In a round of questions and answers, NVIDIA CEO Jen-Hsun Huang explained why they chose to continue using GDDR6 memory rather than the HBM memory that AMD people continue to use in their graphics cards.
NVIDIA prefers GDDR6 for cost over HBM
During a recent Q&A session, NVIDIA responded to the possibility of using HBM memory in the near future, for which Jen-Hsun Huang was decisive, suggesting that if everything is fine, the price of memory is HBM’s disadvantage over GDDR6.
“Huang: It’s much more expensive for consumer goods. But storage prices will fall. Everything is fine with HBM. I love HBM. But I love GDDR6 (graphics memory) so much more.”
The GDDR6 memory is used by the new series of GeForce RTX graphics cards based on the Turing architecture. GDDR6 exponentially increases bandwidth over GDDR5, as does HBM memory, but is cheaper to make.

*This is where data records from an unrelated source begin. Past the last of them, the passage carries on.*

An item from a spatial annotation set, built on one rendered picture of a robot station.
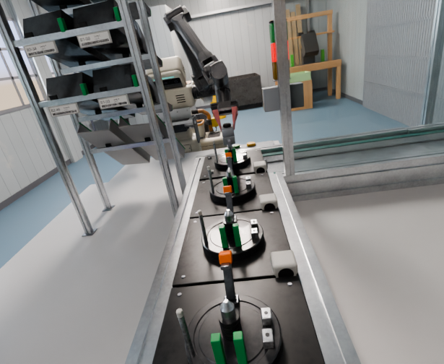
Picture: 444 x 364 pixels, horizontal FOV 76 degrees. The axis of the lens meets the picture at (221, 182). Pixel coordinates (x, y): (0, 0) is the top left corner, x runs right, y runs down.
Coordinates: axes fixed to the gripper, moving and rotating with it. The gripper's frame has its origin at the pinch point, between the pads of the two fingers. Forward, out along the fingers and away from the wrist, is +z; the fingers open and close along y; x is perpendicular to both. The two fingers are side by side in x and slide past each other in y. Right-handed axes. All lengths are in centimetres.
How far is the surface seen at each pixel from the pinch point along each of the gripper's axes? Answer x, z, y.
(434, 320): -41, 57, 34
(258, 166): -3.1, 16.3, 8.9
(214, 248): -38, 40, -5
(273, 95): -17.2, -1.8, 15.8
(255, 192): -15.0, 26.5, 6.4
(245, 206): -21.4, 30.9, 2.7
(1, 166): 236, -81, -309
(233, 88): 545, -302, 11

Nevertheless, they say it’s 70% more expensive than GDDR5, which would explain the prices we see for the RTX 10 series.
One of the main complaints about AMD’s new product in this segment, the Radeon VII, is the price of $699. It is said that this price is mainly due to the 16GB of HBM memory being used.
Looking at it from this point of view, from a cost point of view, it seems that NVIDIA is very reasonable to rely on this type of memory for its consumer graphics cards.